I did the obvious thing and demonstrated that I can, in fact, refill the little disposable oil lamp that comes with the light. At least once. Drill a hole just big enough for a glue syringe, drill a second smaller hole for to release air, fill the syringe with lamp oil, and inject in into the oil candle.
That works fine. Light might be a touch dimmer, consistent with using lamp oil (paraffin oil) for the refill, which by reputation will not burn as hot as kerosene. But if it is dimmer, it’s not dimmer enough to matter.
Lamp oil and kerosene have high flash points, so I’m not terribly worried about the little open holes in the shoulder of the oil candle. Other than as a spill risk. Pretty sure the plastic enclosure (and the plastic oil candle itself) would melt before it got hot enough to flash over the raw lamp oil.
But the wick on these disposable “oil candles” does not appear to be adjustable.
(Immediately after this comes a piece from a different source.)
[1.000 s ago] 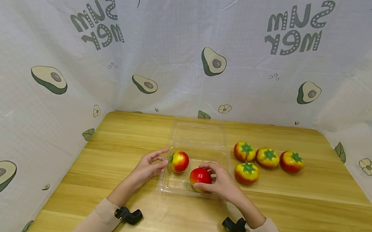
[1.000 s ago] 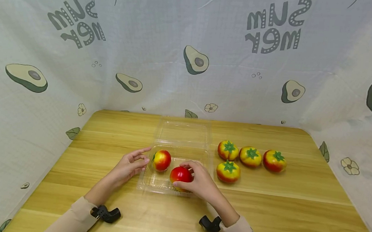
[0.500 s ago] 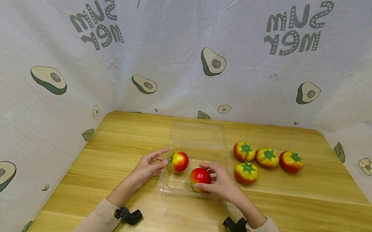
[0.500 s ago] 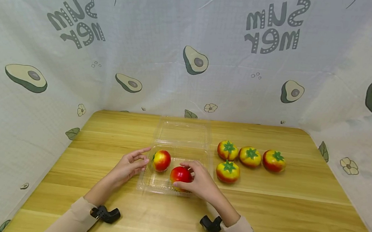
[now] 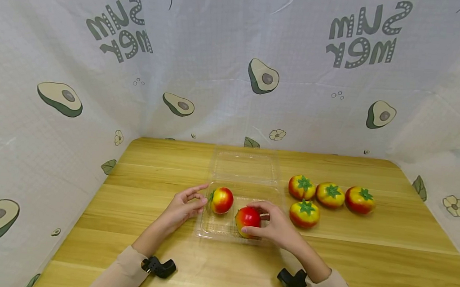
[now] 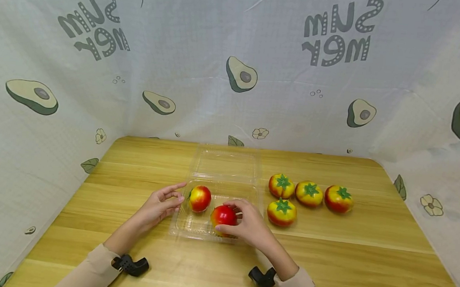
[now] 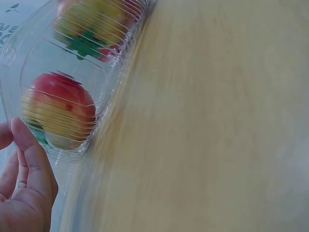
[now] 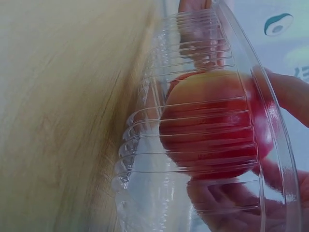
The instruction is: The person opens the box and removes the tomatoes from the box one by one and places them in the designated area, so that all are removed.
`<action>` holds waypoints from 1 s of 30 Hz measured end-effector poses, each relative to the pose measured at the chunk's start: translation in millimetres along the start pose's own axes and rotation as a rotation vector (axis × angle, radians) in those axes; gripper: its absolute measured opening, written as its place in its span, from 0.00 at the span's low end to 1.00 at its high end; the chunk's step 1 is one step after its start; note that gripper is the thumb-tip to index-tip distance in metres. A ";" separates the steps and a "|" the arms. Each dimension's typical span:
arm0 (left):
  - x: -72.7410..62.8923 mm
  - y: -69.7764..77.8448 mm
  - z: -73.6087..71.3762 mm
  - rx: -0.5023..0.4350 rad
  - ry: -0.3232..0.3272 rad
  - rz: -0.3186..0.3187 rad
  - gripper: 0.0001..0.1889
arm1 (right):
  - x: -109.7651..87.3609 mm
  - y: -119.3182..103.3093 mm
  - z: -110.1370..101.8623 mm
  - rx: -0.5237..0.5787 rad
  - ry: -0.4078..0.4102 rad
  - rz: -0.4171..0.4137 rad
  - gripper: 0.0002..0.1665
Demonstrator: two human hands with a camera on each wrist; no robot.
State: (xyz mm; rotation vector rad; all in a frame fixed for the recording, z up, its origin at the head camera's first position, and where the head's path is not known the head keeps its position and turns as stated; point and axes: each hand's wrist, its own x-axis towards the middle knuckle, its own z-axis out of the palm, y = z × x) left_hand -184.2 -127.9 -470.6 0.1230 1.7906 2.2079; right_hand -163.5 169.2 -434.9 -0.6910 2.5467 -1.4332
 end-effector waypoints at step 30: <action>-0.2 0.7 0.7 0.004 0.007 0.001 0.29 | -6.6 -1.7 -10.1 0.102 0.058 0.029 0.35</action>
Or, at least, not without a lot of effort. So this looks like it may work once or twice, but not indefinitely.
In the long run, I’m probably going to adapt one of my small (night-light-sized) oil lamps for this purpose. These lamps are just a few inches tall, and take a round cotton-cord wick instead of a traditional flat oil-lamp wick. They can produce a flame that’s about the size of the flame produced by this oil candle. So, by inference, they should be just about exactly hot enough to run this device as the oil candle does.
The Luminiser seems like a robust device, in terms of fuel source. People have run it successfully using a variety of setups for candles, for example. Separately, I got it to run by simply sitting it on top of the chimney of one of those miniature oil lamps. It’s no surprise that refilling the disposable oil candle with lamp oil works well.
At this point, I’m sure I can find a setup that is both convenient and works well. But I need to work up something a little more permanent, and a little less hazardous, than any of these makeshift solutions. I should probably also muck about with the electrical side a bit. For example, see if I could I gin up a USB charger circuit, and splice it into this. But that’s for another day.
I’m not usually one to fawn over technology. But I am reminded of Arthur C Clarke’s dictum: Any sufficiently advanced technology is indistinguishable from magic. I mean, I know how it works — as discussed in the last post, it’s a TEG. But at a gut level, you feed this gizmo a little tiny candle flame, and it spits out enough light to read by. Not magic, but it sure looks like it.